Work request —
Find the line with "(265, 256) to (109, 292): 0.36" in the entries below, then reproduce it and every line after it down to and including the line with "The surface at (309, 9)", exactly.

Dataset records
========================

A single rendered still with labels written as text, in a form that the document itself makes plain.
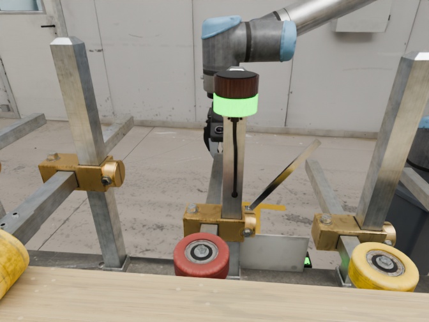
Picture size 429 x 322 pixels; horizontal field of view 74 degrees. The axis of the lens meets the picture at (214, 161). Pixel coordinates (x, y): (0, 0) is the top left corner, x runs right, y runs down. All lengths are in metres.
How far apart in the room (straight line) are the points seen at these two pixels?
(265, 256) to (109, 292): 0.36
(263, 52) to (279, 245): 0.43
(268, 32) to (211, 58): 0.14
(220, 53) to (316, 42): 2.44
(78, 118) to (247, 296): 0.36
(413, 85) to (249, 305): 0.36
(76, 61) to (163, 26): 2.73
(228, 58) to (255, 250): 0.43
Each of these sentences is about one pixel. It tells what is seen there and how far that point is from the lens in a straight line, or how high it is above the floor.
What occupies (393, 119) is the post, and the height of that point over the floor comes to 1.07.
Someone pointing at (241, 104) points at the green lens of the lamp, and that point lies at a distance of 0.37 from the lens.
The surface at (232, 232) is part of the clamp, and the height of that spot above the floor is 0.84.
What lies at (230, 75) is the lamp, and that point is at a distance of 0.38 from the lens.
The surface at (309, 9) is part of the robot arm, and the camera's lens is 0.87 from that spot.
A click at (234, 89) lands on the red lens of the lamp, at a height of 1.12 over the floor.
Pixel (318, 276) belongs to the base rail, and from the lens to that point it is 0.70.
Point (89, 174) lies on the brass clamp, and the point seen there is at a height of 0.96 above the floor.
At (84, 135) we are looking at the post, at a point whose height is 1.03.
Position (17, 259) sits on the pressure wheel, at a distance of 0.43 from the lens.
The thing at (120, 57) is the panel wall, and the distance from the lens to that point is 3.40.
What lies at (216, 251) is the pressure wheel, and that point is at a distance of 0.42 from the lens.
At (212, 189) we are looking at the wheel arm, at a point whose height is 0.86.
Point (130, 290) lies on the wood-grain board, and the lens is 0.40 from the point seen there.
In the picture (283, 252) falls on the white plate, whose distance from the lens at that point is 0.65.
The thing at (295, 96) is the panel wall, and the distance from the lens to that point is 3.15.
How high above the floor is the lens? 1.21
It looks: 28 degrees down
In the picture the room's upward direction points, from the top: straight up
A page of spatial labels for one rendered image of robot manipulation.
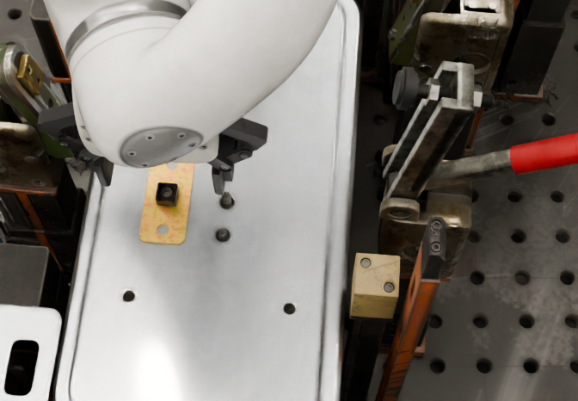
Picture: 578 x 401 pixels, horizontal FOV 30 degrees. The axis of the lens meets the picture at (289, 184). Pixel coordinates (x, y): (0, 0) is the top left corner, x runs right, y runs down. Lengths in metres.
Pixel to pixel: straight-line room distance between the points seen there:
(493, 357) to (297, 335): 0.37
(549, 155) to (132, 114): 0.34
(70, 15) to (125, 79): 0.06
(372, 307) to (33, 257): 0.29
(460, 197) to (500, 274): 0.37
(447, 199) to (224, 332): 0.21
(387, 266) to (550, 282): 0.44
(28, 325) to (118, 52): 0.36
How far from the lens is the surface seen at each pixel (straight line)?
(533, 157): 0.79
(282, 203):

========================

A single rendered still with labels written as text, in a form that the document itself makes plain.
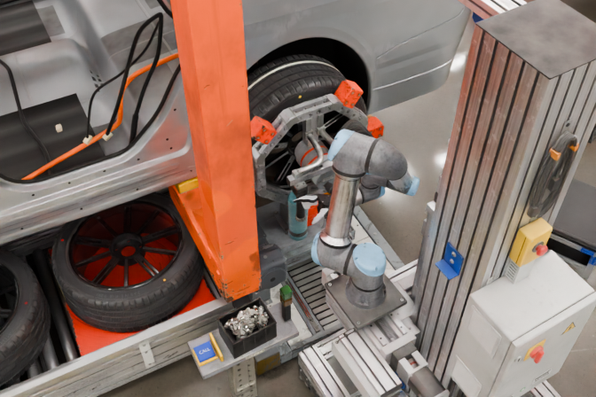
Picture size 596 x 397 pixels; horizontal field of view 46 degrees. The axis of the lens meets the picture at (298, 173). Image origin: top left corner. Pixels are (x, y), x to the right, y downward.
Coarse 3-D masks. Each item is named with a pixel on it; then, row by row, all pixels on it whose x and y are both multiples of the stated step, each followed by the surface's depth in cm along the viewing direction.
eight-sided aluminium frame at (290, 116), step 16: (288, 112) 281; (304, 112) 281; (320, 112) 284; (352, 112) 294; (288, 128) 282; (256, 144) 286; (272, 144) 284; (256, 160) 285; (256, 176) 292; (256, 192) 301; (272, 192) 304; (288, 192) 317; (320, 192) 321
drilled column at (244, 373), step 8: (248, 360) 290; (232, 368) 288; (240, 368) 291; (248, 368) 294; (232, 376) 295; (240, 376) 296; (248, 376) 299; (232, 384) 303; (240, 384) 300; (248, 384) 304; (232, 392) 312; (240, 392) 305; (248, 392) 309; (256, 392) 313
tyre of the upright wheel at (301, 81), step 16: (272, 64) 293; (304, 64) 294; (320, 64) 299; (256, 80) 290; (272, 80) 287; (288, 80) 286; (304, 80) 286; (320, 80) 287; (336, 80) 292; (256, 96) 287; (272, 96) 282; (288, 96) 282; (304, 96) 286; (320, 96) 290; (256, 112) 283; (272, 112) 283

========================

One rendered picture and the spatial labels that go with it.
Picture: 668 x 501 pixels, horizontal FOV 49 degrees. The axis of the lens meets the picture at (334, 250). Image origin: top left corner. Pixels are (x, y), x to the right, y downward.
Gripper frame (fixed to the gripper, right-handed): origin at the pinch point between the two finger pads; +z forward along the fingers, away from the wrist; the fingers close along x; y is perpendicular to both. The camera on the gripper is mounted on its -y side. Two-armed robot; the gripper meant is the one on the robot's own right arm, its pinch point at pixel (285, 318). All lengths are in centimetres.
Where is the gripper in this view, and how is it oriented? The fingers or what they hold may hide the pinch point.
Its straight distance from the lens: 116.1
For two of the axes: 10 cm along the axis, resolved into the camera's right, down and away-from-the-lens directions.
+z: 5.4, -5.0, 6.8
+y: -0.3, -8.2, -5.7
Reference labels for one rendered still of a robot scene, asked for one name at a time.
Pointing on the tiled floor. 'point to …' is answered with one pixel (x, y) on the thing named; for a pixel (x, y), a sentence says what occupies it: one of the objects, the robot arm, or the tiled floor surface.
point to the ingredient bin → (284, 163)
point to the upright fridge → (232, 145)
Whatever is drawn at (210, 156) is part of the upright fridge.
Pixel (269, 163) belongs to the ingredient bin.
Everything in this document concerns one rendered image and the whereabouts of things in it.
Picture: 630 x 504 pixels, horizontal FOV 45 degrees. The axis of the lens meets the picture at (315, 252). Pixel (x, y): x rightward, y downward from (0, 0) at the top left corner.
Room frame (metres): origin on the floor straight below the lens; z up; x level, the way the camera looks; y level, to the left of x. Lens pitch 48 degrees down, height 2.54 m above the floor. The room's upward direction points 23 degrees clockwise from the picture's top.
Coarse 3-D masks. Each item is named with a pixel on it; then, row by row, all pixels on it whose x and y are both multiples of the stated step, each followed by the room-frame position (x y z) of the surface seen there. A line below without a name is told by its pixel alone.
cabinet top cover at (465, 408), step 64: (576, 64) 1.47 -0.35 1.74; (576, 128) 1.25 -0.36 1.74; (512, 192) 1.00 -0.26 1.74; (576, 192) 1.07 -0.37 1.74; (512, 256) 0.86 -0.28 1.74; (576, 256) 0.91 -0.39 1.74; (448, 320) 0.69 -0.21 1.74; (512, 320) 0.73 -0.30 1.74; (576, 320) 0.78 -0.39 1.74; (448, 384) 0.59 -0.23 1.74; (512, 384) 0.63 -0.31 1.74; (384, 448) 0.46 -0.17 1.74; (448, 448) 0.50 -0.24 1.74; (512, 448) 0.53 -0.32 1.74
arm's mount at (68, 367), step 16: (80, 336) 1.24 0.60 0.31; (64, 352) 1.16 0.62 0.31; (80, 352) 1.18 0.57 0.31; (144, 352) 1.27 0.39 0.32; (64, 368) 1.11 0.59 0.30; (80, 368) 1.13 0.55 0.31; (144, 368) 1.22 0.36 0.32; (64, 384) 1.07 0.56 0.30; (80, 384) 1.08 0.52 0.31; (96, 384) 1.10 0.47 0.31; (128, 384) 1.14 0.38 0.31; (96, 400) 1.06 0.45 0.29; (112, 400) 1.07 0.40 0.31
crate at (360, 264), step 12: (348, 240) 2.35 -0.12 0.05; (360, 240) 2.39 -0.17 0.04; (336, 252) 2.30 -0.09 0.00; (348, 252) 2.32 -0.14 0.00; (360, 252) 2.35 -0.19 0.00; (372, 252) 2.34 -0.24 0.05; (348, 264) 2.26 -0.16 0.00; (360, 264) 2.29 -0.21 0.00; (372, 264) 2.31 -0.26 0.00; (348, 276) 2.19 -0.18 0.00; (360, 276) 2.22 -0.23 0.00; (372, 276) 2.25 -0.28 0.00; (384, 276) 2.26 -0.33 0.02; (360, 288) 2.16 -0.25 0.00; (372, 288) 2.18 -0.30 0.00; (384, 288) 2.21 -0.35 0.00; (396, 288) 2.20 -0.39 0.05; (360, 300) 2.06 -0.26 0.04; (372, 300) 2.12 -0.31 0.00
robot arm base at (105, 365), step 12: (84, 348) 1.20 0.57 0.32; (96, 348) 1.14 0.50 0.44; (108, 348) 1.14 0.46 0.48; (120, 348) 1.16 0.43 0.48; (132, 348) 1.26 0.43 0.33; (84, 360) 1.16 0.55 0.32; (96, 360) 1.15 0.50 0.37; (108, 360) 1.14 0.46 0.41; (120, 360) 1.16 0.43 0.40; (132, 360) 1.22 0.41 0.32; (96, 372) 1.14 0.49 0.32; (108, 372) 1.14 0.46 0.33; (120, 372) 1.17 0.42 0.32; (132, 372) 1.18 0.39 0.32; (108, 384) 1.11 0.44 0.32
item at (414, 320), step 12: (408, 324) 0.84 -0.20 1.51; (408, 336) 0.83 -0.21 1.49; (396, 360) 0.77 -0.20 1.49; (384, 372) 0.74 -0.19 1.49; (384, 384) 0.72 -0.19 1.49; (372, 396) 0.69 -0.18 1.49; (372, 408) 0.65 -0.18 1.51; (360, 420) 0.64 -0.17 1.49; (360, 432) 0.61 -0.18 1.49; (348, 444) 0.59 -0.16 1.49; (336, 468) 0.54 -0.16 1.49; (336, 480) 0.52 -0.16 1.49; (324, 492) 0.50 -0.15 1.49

========================

Exercise output —
(265, 256) to (109, 292): 0.36
(263, 52) to (279, 245): 0.43
(268, 32) to (211, 58): 0.14
(220, 53) to (316, 42): 2.44
(78, 118) to (247, 296): 0.36
(413, 85) to (249, 305): 0.36
(76, 61) to (163, 26): 2.73
(228, 58) to (255, 250): 0.43
Each of these sentences is about one pixel. It tells what is seen there and how far that point is from the lens in a straight line, or how high it is above the floor.
What occupies (393, 119) is the post, and the height of that point over the floor comes to 1.07.
Someone pointing at (241, 104) points at the green lens of the lamp, and that point lies at a distance of 0.37 from the lens.
The surface at (232, 232) is part of the clamp, and the height of that spot above the floor is 0.84.
What lies at (230, 75) is the lamp, and that point is at a distance of 0.38 from the lens.
The surface at (309, 9) is part of the robot arm, and the camera's lens is 0.87 from that spot.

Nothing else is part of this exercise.